Reviews from local news outlets have been slightly more favourable. James Pallant, reporting for KentOnline in 2022, found the mattress hard and the television non-functional and assumed that "the walls must be pretty thin" due to excessive noise. He praised the hotel's cleanliness and array of food, though noted it "wasn't the most flavourful food I've ever tasted", ultimately concluding that "the Grand Burstin is all right in my book". A 2022 review conducted by Lyndsey Young of Kent Live was more critical, with issues such as the carpets being filthy and a rusty towel rail in the bedroom en suite being highlighted.
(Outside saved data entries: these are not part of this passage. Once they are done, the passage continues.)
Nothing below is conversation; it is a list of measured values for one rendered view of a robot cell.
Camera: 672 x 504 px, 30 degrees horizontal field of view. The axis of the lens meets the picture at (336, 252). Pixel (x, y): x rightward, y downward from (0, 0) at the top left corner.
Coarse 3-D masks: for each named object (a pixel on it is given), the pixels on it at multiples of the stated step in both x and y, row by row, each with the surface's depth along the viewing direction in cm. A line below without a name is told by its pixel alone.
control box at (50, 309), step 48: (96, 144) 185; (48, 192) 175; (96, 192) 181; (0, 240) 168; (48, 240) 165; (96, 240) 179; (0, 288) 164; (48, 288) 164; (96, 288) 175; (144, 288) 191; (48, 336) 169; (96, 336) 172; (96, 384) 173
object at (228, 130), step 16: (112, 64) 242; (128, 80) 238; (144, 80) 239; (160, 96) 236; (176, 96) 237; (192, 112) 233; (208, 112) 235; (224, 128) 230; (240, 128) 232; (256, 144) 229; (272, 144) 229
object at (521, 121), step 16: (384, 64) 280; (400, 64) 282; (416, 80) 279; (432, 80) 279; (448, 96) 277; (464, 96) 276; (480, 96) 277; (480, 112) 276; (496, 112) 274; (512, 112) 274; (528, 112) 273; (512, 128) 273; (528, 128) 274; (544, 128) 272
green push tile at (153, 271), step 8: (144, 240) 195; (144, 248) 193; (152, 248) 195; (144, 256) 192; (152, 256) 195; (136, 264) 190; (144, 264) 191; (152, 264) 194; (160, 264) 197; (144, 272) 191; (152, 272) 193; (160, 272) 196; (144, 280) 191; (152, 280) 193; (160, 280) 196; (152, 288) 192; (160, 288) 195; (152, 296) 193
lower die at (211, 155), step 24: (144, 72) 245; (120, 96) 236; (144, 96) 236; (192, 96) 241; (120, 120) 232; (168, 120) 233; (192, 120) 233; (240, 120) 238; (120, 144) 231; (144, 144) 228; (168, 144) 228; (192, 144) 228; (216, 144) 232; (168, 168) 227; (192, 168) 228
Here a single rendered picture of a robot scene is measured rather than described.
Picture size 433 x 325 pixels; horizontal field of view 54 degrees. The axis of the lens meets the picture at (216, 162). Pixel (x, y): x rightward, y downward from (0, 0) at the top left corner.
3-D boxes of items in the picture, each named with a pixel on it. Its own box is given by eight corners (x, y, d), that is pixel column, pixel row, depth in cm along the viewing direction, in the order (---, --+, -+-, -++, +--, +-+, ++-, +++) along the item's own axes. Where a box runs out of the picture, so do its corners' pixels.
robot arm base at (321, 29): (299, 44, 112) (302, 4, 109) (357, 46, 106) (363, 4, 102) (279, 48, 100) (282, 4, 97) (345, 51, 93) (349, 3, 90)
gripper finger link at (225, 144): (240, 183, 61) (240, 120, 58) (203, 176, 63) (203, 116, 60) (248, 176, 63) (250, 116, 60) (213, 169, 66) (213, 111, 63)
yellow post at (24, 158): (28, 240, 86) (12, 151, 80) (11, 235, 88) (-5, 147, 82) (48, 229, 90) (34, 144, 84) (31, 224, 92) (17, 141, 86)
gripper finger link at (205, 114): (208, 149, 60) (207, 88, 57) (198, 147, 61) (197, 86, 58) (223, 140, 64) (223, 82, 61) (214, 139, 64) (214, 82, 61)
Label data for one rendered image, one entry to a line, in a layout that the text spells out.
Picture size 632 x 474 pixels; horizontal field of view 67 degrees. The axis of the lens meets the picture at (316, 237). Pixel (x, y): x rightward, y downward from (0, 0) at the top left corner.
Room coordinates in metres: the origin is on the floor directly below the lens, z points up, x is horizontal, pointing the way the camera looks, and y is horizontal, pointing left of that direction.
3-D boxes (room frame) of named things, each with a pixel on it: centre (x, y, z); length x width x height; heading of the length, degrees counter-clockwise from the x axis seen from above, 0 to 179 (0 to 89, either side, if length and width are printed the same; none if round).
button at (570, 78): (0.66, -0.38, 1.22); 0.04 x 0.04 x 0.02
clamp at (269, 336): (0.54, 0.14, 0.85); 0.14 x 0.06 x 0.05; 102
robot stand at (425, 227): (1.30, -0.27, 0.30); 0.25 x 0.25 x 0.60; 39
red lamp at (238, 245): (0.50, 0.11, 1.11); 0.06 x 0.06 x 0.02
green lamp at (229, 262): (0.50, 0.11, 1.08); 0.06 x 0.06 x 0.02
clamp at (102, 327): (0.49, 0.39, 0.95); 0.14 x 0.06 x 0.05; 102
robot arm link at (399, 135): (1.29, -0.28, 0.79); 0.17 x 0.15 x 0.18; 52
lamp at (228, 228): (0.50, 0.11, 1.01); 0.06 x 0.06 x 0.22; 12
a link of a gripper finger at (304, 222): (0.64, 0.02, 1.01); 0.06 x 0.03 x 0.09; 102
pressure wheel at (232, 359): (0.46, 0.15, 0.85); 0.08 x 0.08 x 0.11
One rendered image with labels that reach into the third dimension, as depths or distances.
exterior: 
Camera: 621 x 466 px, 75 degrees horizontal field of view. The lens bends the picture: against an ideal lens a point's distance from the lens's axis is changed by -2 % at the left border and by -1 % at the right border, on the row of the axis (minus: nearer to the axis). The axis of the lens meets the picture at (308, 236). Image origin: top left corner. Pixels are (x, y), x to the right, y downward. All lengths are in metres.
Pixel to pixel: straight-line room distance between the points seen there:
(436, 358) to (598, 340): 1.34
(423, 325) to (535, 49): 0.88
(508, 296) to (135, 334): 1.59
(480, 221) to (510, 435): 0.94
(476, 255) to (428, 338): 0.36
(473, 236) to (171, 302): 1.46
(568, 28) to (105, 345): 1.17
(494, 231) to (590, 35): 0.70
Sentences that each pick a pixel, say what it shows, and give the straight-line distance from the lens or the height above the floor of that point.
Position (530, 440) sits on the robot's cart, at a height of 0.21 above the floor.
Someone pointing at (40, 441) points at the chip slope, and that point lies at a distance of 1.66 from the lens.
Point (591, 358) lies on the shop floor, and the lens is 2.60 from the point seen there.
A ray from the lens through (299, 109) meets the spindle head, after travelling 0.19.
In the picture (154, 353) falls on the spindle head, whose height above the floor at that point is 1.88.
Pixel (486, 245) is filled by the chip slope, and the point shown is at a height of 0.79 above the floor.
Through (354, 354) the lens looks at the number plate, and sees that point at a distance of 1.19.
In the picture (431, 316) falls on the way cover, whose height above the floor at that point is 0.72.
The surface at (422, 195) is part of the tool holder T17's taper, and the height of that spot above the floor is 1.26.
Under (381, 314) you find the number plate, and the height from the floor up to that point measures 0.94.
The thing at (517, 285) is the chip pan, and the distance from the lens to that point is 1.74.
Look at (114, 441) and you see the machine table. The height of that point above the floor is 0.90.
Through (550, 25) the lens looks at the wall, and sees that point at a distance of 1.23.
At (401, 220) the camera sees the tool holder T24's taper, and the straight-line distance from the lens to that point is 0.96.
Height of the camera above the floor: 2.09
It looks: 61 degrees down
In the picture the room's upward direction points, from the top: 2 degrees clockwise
Similarly to Pallant's report, Young also commented that the breakfast options she was presented with looked "unappetising" and that sleeping was difficult because "when the person in the next room put the shower on or flushed the loo" it made "a sound like a ship coming into the harbour".

=== Other concerns ===

==== Hygiene concerns ====
The Guardian reported in 2020 that the Burstin's management company, Britannia Hotels, had a Which? customer score of 37%. At the Grand Burstin, researchers reportedly found "stray hairs, stained towels and surfaces that had not been thoroughly cleaned". A writer reported spraying "towels and bedsheets with Hazmat UV fluid" to analyse how thorough room cleaning was between guests. Germ simulation powder was also used on "common touch areas, including the light switches and door handles". Results showed that specific items "lit up" under the UV black light, including television remotes, door handles, plug sockets, kettles and coffee mugs. Bathroom results further lit up on the bathroom taps, soap dispenser, toilet brush and chain. Bedding and towels did not light up however, meaning they had been changed between guests. Hedi Mehrez of Kent Live described a "musty smell" in his room, however he adjusted to the smell. Andrew Eames of BBC Travel described an unpleasant in the room he stayed at, where his "room smelled of stale cigarettes".

==== Asylum seekers ====
In 2014, 130 migrants were temporarily located to the Grand Burstin hotel for a two week period. The Home Office had transported them there due to other options already reaching capacity. Thirty of the migrants reportedly exited the hotel within 24 hours, whilst those still there promptly vacated before the two weeks had elapsed. The MP for Folkestone and Hythe, Damian Collins announced that Home Office contractors had made the decision to not provide access to local services to the migrants during their time at the hotel, directing them to asylum seeker centres for urgent care instead. They also maintained that the local council would not provide support. A further 59 migrants were provided emergency accommodation at the hotel by the Home Office in 2019. Staff and guests expressed concern with the arrangement although the migrants' stay was brief.

== Appearances in media ==
The 2023 film Who Is Erin Carter?, which stars Evin Ahmad, had scenes filmed on location at the Grand Burstin Hotel, at The Stade, the Folkestone Harbour Arm and Folkestone Harbour. The interior of the Grand Burstin Hotel was used as the Victorian ballroom in Danny Boyle's 2022 Disney+ miniseries Pistol.